## What you will do
Going from the line that contains "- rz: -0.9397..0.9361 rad" to the last line of the material below, repeat every line exactly.

● ● ● ●

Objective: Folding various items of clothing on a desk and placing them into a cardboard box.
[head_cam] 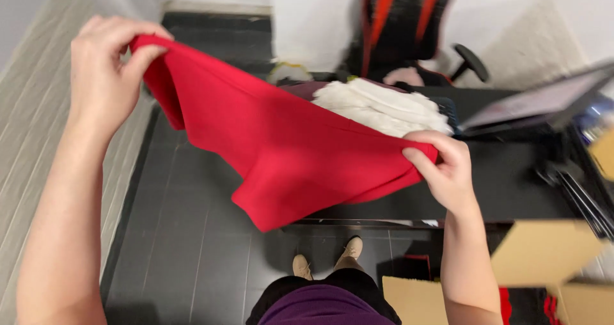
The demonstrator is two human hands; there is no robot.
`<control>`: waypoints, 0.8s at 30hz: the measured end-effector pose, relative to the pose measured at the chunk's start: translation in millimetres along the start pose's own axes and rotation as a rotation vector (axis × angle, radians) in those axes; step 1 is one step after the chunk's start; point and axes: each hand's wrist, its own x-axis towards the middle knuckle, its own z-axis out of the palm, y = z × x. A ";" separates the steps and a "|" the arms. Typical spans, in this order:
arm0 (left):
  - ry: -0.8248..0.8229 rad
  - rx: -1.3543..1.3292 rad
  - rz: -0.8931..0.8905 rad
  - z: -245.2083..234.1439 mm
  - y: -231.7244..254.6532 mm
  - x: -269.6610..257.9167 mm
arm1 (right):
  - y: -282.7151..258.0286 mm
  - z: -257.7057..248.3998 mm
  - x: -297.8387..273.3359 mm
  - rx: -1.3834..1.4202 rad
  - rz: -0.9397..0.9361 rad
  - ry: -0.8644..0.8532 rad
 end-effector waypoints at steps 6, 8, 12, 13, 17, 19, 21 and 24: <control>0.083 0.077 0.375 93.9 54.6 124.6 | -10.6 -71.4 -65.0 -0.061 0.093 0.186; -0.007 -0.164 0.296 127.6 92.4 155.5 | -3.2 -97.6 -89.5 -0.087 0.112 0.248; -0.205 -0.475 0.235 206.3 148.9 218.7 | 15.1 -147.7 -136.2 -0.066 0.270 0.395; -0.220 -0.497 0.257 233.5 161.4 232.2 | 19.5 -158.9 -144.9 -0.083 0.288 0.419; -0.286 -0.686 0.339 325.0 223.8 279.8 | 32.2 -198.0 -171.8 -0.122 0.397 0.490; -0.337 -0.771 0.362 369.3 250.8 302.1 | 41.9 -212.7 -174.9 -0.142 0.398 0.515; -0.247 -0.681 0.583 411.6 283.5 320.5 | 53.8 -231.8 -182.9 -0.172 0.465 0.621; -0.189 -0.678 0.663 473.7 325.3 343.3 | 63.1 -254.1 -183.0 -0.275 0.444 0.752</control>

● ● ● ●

## The completed task
  - rz: -0.9397..0.9361 rad
  - ry: -0.8644..0.8532 rad
 end-effector waypoints at steps 6, 8, 12, 13, 17, 19, 21 and 24: <control>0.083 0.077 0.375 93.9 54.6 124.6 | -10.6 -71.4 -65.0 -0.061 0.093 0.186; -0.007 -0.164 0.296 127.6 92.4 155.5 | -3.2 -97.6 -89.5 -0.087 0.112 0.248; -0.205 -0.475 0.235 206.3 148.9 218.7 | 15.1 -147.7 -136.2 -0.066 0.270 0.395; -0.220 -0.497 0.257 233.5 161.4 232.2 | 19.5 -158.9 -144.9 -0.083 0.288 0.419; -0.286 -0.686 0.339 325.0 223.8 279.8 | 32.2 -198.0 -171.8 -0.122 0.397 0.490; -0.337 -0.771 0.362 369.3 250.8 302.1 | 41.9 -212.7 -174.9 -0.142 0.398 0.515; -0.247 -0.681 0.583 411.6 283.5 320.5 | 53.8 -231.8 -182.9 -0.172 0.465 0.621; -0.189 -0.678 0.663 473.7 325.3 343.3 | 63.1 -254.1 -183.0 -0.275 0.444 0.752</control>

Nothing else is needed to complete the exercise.